In the listing below, locate the line that contains "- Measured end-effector" and the line that contains "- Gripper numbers". Restate word for word those two lines and every line between them, and nothing else.

○ ○ ○

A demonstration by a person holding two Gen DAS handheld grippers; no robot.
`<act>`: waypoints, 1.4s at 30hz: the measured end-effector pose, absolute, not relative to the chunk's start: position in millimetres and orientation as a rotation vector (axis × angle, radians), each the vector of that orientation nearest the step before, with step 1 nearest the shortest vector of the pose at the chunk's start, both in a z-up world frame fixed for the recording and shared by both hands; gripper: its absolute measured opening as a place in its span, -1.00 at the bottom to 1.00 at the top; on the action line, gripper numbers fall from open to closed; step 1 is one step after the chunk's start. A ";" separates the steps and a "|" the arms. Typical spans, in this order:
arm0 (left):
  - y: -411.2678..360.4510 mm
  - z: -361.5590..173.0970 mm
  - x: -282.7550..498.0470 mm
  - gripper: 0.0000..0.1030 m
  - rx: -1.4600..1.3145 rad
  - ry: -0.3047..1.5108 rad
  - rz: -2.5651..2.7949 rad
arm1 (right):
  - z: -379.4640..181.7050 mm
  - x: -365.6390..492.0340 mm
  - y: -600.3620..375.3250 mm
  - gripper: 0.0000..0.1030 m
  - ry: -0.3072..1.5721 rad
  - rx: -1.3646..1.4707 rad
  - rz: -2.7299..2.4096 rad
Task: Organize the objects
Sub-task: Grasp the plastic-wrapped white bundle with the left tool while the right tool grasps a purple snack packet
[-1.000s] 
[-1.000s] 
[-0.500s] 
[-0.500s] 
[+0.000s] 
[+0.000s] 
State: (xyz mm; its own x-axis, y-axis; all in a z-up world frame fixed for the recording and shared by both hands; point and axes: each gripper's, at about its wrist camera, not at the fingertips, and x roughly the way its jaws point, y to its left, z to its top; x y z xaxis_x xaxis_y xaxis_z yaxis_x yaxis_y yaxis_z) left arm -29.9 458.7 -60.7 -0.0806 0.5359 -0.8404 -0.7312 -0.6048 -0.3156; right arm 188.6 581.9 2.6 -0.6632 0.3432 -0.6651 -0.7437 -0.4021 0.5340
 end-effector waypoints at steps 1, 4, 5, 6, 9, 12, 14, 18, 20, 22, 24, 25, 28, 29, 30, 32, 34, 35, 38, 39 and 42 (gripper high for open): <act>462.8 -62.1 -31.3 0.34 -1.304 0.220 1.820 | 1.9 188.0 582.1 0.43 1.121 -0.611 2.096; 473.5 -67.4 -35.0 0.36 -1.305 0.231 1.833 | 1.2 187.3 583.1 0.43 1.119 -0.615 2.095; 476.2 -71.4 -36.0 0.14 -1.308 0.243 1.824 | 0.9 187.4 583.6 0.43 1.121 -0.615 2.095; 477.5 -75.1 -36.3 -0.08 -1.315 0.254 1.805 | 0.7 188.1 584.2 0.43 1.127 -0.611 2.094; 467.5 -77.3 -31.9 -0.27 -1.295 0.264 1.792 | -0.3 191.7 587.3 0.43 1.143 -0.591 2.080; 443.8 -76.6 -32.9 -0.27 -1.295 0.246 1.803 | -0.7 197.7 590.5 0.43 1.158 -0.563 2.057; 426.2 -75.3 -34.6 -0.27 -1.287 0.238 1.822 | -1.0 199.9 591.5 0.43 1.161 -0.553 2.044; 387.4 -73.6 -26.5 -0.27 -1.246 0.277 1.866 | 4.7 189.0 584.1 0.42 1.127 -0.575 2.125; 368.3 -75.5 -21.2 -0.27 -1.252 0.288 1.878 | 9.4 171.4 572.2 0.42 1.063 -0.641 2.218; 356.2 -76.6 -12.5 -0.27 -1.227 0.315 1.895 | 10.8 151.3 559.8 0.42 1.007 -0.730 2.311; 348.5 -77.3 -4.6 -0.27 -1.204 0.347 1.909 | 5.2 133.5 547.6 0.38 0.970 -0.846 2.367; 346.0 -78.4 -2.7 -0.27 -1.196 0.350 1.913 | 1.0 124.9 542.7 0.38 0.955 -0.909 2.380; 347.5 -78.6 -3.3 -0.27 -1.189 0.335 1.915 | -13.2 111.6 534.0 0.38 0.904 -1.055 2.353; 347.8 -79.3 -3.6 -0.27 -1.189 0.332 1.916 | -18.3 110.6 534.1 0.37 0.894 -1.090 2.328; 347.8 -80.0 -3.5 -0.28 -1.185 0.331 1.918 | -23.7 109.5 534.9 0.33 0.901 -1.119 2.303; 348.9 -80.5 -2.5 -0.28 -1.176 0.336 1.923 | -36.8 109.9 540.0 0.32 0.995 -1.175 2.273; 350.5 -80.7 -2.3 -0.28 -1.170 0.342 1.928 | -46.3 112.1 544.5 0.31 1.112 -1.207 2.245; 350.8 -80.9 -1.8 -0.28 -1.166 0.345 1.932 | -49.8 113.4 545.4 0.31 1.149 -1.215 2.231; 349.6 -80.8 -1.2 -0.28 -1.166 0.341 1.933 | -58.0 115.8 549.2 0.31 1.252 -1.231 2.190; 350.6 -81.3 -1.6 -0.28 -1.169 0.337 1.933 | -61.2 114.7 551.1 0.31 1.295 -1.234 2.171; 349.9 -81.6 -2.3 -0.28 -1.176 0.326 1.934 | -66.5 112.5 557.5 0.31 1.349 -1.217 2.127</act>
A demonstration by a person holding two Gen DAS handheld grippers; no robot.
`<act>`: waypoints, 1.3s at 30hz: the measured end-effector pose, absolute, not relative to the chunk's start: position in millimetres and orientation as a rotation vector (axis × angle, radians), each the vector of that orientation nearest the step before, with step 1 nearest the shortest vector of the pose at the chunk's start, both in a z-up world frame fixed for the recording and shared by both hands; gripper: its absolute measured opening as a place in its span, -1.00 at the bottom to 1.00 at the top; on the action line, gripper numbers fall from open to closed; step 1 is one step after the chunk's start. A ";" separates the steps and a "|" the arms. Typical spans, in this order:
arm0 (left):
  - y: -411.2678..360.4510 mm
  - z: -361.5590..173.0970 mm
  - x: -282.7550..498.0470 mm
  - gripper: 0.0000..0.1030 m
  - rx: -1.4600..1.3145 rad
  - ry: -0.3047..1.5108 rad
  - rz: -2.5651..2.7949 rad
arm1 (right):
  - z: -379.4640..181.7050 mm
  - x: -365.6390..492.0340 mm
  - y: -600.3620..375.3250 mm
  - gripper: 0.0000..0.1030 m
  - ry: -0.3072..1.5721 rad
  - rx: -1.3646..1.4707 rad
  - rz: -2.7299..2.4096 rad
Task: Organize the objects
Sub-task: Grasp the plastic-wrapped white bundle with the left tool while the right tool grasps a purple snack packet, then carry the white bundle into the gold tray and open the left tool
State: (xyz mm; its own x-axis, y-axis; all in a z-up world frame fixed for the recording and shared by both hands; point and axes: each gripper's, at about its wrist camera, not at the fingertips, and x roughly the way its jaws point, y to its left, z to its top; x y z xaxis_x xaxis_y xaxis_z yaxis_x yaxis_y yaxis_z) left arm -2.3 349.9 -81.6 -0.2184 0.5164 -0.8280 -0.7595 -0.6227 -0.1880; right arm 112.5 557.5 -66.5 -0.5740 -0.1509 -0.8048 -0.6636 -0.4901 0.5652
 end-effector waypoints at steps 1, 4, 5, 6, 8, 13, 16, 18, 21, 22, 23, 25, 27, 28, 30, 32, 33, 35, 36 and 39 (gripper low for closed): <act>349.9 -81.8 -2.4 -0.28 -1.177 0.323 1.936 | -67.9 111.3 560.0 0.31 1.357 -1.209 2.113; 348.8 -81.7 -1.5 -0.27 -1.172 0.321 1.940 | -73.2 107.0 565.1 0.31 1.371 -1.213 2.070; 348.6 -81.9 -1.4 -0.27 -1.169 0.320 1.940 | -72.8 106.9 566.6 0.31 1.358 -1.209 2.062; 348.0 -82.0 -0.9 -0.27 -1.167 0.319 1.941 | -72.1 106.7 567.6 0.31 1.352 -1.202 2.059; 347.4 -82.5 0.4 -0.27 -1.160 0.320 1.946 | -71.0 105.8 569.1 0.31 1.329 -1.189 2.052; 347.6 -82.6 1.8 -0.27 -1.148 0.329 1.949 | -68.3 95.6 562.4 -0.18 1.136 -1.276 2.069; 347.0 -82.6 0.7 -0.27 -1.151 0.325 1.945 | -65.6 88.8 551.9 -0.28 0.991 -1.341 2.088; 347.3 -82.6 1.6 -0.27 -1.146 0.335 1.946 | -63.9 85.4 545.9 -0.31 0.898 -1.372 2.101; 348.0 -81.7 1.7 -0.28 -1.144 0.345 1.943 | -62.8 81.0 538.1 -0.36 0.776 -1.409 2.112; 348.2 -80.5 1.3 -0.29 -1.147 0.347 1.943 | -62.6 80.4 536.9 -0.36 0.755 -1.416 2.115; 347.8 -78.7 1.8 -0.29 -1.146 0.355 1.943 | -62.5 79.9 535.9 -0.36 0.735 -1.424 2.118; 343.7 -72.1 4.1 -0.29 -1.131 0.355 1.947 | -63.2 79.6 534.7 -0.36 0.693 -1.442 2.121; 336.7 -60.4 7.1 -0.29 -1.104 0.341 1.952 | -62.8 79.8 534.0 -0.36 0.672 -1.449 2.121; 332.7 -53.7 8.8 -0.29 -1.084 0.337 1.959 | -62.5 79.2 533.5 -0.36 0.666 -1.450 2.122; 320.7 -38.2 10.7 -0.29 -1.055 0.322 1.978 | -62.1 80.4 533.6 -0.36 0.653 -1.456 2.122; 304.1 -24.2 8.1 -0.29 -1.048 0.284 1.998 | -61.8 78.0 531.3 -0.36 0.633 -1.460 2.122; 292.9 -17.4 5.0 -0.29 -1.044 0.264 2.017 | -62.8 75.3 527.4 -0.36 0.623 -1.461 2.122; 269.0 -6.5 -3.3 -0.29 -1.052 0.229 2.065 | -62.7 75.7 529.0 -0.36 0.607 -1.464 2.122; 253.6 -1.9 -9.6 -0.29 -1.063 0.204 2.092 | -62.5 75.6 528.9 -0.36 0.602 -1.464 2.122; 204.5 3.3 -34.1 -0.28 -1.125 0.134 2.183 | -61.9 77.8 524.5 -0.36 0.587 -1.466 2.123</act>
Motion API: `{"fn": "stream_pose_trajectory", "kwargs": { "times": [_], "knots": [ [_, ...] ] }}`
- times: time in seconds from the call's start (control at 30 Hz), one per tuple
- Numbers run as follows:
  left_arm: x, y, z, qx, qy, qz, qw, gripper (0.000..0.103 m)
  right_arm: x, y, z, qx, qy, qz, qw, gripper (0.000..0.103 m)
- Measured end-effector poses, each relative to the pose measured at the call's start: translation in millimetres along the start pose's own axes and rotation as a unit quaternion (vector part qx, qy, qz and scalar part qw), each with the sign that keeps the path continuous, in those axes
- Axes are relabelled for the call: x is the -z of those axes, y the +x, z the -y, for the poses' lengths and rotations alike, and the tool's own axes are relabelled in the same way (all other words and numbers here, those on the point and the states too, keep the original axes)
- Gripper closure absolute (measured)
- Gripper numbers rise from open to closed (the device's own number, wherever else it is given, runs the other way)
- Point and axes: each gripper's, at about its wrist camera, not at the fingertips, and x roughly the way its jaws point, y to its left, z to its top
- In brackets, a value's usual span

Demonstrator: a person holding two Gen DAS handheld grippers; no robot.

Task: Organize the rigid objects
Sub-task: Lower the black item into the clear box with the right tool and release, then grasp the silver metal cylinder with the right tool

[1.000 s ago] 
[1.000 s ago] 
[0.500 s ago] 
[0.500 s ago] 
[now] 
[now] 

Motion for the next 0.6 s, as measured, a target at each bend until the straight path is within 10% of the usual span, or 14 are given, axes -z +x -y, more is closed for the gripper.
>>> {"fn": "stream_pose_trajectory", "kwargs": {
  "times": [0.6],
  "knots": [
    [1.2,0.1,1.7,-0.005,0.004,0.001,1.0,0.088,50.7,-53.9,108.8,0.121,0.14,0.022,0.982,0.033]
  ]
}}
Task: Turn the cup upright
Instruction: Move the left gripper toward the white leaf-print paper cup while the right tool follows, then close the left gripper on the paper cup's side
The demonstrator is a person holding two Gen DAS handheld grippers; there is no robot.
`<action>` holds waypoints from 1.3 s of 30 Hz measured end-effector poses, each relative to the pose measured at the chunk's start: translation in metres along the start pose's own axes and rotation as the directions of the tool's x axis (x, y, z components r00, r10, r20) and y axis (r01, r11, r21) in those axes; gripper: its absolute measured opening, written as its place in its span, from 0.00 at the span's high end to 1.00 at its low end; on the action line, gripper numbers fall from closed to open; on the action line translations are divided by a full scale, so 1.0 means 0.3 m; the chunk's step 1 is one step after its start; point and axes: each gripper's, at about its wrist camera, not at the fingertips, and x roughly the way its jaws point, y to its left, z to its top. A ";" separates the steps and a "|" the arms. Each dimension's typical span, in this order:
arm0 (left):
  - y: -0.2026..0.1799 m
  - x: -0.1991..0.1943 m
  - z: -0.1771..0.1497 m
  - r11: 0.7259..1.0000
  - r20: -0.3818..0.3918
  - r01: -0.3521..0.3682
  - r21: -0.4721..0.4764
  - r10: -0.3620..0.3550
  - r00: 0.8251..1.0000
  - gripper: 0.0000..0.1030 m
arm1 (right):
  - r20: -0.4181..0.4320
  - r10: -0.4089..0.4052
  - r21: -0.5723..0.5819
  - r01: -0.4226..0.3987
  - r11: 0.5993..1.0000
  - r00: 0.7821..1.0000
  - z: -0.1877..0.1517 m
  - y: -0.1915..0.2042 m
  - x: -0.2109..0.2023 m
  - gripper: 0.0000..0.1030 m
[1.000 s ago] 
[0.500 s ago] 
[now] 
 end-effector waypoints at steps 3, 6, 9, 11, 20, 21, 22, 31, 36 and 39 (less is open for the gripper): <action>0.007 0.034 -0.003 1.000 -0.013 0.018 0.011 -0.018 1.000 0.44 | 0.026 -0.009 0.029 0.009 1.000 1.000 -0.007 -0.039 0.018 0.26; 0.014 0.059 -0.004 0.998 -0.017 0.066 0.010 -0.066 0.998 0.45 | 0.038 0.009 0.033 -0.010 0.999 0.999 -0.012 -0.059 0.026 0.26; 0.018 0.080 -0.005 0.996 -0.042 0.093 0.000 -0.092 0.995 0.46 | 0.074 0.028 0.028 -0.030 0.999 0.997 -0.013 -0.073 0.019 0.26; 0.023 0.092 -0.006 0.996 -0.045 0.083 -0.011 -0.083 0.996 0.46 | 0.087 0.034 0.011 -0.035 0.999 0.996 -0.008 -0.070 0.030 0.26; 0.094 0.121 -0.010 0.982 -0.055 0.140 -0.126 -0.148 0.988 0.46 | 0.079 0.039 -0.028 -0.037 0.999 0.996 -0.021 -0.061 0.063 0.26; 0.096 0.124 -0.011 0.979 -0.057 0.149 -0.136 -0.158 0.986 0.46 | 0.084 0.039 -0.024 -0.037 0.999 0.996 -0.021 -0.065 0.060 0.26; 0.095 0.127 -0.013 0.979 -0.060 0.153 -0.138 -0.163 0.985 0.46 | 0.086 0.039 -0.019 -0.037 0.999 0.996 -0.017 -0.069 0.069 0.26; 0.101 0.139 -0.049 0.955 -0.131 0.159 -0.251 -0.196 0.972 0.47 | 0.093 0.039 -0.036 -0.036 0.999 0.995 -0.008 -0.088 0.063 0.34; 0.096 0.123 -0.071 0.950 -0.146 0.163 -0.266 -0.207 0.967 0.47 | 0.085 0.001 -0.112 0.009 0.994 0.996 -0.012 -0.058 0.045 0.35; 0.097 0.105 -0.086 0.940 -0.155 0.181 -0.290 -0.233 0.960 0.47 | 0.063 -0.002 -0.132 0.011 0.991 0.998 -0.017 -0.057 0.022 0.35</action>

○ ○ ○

Response to this exercise:
- Measured end-effector poses, each relative to the pose measured at the call's start: translation in millimetres along the start pose's own axes and rotation as a unit quaternion (vector part qx, qy, qz and scalar part qw), each with the sign that keeps the path continuous, in those axes
- Axes are relabelled for the call: x is the -z of those axes, y the +x, z the -y, for the poses' lengths and rotations alike, and the tool's own axes are relabelled in the same way (all other words and numbers here, those on the point and the states too, keep the original axes)
- Gripper closure absolute (measured)
- Gripper numbers rise from open to closed (the device's own number, wherever else it is given, runs the other way)

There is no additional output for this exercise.